W1 A1 dimensions of n_a and n_y?

jakhon77 · December 12, 2024, 11:10pm

I understand how to determine the size of n_x. If the input x is a 5000-dimensional vector, then n_x would also be 5000. However, how do we determine the sizes of n_a and n_y for both Basic RNN and LSTM? Is it just a random choice? Can I select any number I want?
Thank you so much in advance!

paulinpaloalto · December 13, 2024, 12:05am

It depends on understanding the meaning of those dimensions. n_a is the size of the “hidden state” of the RNN cell. In the case of a GRU or LSTM, that state has more than one component, but the base hidden state is a. Choosing the size of that is a hyperparameter choice that is analogous to choosing the number of layers and sizes of layers in a FCN or filter sizes in a CNN. You want the hidden state to be complex enough to learn the details of state to perform whatever the task is of your RNN. But if it’s too big, then that just costs more to run the training. As with other hyperparameter choices, we can start by studying worked examples that have been successful in the past at problems that are at least somewhat similar to what we need to accomplish with a new RNN that we are designing.

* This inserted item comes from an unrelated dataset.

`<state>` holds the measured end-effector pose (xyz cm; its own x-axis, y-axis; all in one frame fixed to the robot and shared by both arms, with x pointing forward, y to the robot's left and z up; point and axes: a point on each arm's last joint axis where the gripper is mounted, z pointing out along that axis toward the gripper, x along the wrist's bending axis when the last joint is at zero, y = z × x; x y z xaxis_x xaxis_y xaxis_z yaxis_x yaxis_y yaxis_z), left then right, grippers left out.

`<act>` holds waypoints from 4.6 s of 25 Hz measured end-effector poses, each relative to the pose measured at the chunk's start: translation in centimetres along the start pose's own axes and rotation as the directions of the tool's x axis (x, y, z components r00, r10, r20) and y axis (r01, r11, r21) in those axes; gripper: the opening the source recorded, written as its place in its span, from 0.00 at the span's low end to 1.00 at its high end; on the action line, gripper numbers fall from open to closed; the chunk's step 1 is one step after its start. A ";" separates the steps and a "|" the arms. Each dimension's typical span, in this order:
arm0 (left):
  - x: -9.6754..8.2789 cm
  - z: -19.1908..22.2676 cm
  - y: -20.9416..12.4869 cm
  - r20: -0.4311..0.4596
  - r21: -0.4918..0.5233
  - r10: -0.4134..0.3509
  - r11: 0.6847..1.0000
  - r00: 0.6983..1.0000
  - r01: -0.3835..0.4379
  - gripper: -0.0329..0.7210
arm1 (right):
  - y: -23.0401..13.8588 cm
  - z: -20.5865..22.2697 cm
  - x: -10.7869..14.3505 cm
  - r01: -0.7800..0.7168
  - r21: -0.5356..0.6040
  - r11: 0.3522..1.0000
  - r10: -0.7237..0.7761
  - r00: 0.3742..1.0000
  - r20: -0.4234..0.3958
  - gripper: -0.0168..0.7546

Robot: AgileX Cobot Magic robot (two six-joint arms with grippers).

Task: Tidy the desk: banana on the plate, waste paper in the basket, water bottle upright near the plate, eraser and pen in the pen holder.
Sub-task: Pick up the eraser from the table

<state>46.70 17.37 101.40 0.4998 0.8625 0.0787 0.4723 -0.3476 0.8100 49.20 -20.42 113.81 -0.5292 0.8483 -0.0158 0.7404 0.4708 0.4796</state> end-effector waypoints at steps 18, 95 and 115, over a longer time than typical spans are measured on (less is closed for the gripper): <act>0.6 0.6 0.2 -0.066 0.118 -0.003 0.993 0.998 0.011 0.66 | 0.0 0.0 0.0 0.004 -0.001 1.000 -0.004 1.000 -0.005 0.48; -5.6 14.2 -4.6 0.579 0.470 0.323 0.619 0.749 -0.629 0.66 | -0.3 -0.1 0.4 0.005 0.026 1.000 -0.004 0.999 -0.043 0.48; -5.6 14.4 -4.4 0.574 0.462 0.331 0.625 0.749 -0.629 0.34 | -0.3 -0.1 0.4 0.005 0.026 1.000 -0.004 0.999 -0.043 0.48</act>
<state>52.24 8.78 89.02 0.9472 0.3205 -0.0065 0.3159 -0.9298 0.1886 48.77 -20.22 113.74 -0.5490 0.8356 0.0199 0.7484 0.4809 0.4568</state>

Then n_y depends on what the output is for your RNN. There are lots of different types of RNNs that Prof Ng shows us in Week 1 and we’ll see even more as we go through the rest of C5. For example, if you are predicting words from a vocabulary, then it will be one hot vector the dimension of the size of the vocabulary. But it all depends on what your output looks like. You’ll see several examples in the exercises in W1. In the Dinosaur Names exercise, we are predicting letters plus a few delimiters, so it’s 26 or 28 I think. In the Jazz Improvisation assignment, the output is musical notes chosen from a scale with 90 notes, if I’m remembering correctly.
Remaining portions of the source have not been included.